Copy the data exactly from the line that contains "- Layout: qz" through the line that contains "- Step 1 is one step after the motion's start", keeping both end lines and leaving out everything else.

┌─ DATASET SECTION

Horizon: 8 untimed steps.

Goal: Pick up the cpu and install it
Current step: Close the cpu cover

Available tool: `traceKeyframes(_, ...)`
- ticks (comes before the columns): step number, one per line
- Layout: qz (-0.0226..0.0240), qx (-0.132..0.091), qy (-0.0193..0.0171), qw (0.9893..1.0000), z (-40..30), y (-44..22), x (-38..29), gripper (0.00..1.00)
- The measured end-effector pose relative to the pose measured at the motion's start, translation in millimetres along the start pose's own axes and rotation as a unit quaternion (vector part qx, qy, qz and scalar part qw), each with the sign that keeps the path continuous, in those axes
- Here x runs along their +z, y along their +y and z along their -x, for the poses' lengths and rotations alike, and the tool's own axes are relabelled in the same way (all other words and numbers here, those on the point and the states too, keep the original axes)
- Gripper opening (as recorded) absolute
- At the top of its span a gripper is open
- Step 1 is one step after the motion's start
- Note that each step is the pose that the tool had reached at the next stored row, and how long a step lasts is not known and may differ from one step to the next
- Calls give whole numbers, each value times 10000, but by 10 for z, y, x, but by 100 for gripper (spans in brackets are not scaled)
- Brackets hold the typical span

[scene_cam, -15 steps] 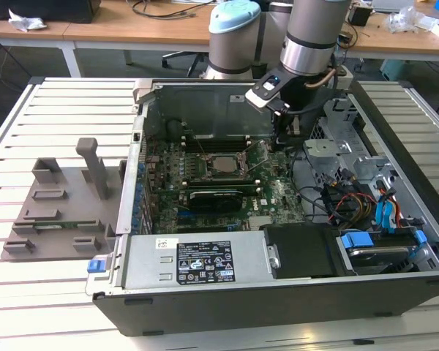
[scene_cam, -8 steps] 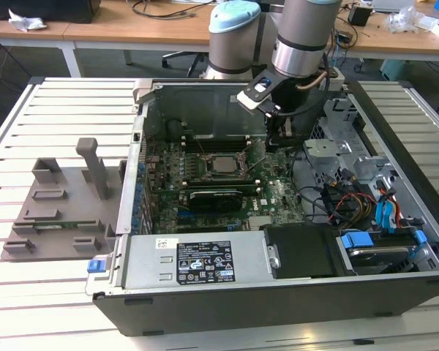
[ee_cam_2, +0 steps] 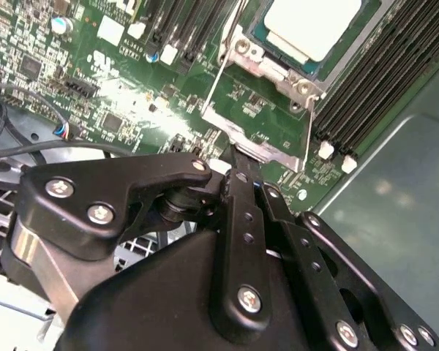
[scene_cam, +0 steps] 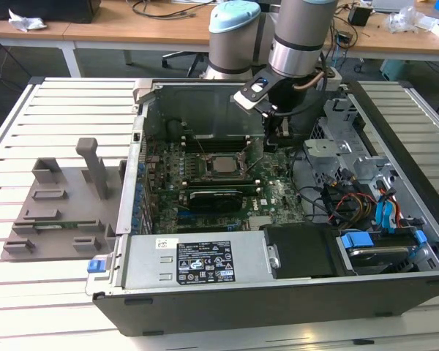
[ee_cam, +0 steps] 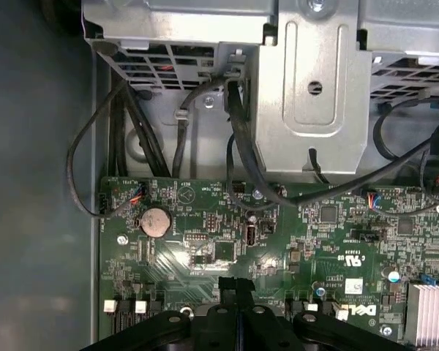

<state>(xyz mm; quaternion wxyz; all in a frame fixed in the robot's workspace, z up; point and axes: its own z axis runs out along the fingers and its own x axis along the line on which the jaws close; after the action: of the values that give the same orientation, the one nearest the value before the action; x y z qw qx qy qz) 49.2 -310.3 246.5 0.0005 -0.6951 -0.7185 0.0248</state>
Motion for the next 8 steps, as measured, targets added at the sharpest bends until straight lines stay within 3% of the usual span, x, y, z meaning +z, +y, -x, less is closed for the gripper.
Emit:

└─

### SOLVED PROBLEM
- Layout: qz (-0.0226..0.0240), qx (-0.132..0.091), qy (-0.0193..0.0171), qw (0.9893..1.0000), z (-40..30), y (-44..22), x (-38..29), gripper (0.00..1.00)
- The measured end-effector pose relative to the pose measured at the motion's start, translation in millimetres along the start pose's own axes and rotation as a unit quaternion (vector part qx, qy, qz and scalar part qw), each with the sign that keeps the path continuous, in those axes
- Here x runs along their +z, y along their +y and z along their -x, for the poses' lengths and rotations alike, and the tool's own axes are relabelled in the same way (all other words and numbers here, those on the point and the states too, keep the original axes)
- Gripper opening (as recorded) absolute
- At the top of its span a gripper is open
- Step 1 is one step after the motion's start

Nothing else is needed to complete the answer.